К своим интервью я начала готовиться с детства — врать собиралась много, у меня самые ничтожные случаи разрастались в слона. И так во всем: дотянуться до Бога, стремиться ввысь. Но желание летать однажды больно разбивает о землю. Когда падаешь на асфальт в умат пьяная и говоришь себе: «А где ж полет?» Мои родные уходили — пачками, пачками, и я их хоронила — пьяная, пьяная... Вроде уже известная артистка, обласкана наградами: «А где былой полет?» Лежа в луже крови посреди Москвы, вдруг поняла: «Доказывая что-то своей семейке, я разбилась! А не пошли бы они все! У меня есть я и есть Сигарев...»
Мама в свое время завязала с выпивкой без всяких кодировок. Отец рассказывал, как его рыбы из аквариума уговаривали: «Смирно-ов, не пей!» Вот и я в результате пришла к трезвому взгляду на жизнь. Сказала себе: «Пока бухаешь, дорогая, все проносится мимо.
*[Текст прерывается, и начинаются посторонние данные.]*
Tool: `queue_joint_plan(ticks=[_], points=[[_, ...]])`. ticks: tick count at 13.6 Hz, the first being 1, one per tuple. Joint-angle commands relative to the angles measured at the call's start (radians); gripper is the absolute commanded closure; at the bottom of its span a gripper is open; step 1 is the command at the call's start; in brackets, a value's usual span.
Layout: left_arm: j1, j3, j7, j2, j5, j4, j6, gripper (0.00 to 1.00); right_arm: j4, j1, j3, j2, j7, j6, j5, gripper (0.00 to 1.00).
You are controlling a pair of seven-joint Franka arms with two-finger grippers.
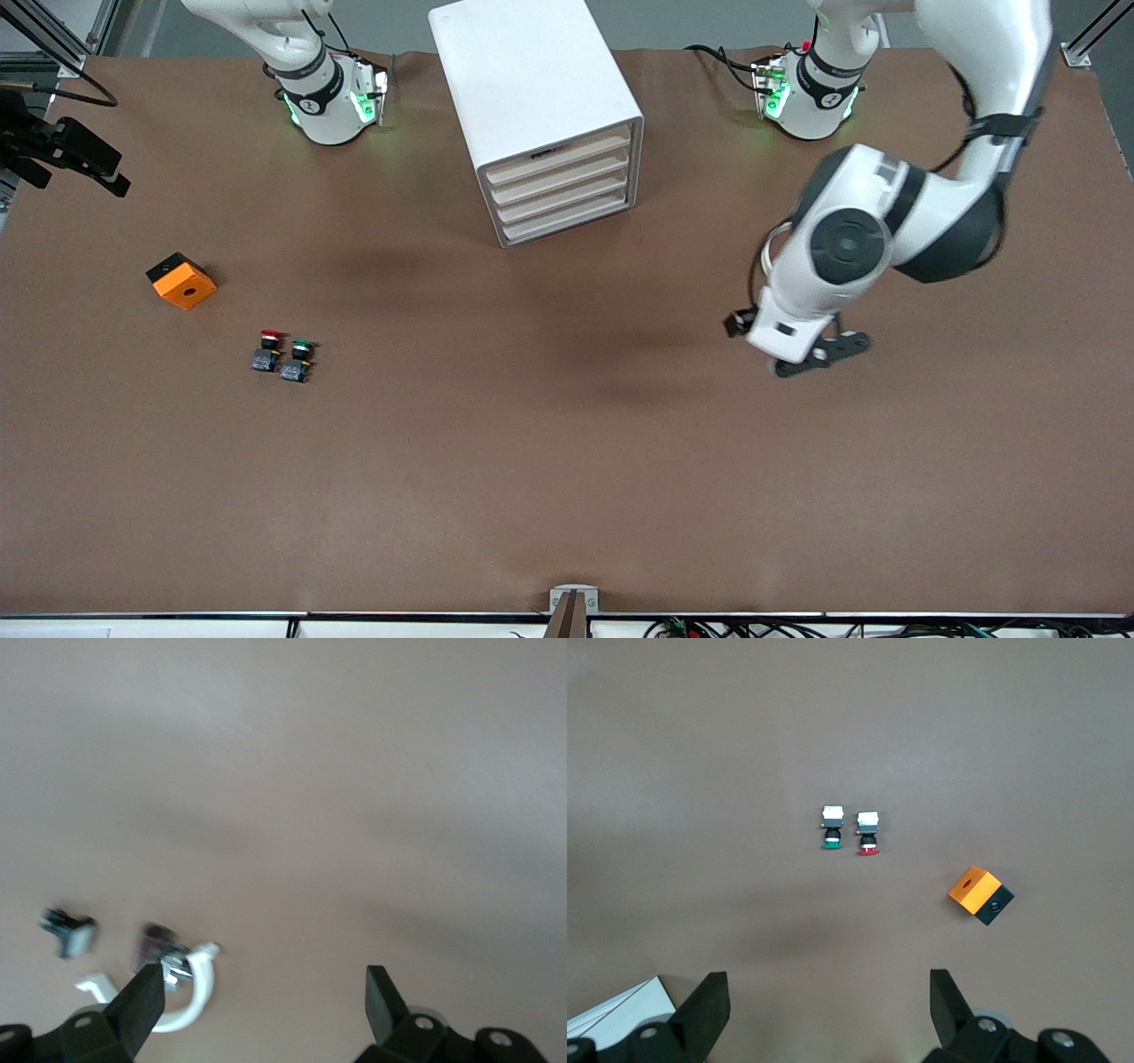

Обиды прорастают в тебе корнями и тащат в могилу — к ним». Через этот удар в голову я наконец ожила. Как и моя замороженная героиня Ленка в «Стране ОЗ», когда на больничной койке вдруг начинает плакать и смеяться. Гоша Куценко сам сочинил ту песенку и включил мне ее на мобильном телефоне. Сигареву идея понравилась:
— А ты будешь ему подпевать.
— Не буду! — упиралась я.
Но когда снимали сцену — у меня вдруг слезы брызнули. Гляжу: у Куценко тоже глаза на мокром месте и вся съемочная группа уже плачет. Финал получился. Мне будто показали — не ври ни другим, ни себе. Иди по жизни какая есть. С манжетами, без манжет...
Однажды в детстве вернулась из пионерлагеря, на столе — стакан малины, покрытой плесенью. Мама сказала: «Это тебе бабушка собрала». Когда я уезжала, она была еще жива. Я поняла: стакан тут уже не один день, маме важно было оставить его нетронутым — как последний бабушкин гостинец. Любила, когда мама таскала меня к ней на могилу. Собирала конфеты с соседних холмиков, угощала маму — и мы с ней там были просто вместе... Когда в эту могилу один за другим стали укладываться родственники, я устроила семейный мемориал. Заложила все гранитными плитами — будто боялась, что встанут. И возненавидела это место.
После потери семьи Екатеринбург стал для меня мертвым городом. Но в агрессивную Москву не стремилась. У Васи нет манеры настаивать, а я не очень решительная... «Сочинять-то я могу где угодно, — говорил он. — А вот что ты будешь делать?» Как ни крути, все киношные дела вертятся в Москве. И столица для нас оказалась хлебосольной — сразу захлестнула работой: съемки, постановки... Решила меня запутать, заработать, дабы не вспоминалось о том, что навек замуровано под гранитными плитами. Мама с теткой будто дали мне пинка: уходи! Они и при жизни абсолютно правильно меня отталкивали, и после смерти... И наконец-то смогли от себя отлепить — живи!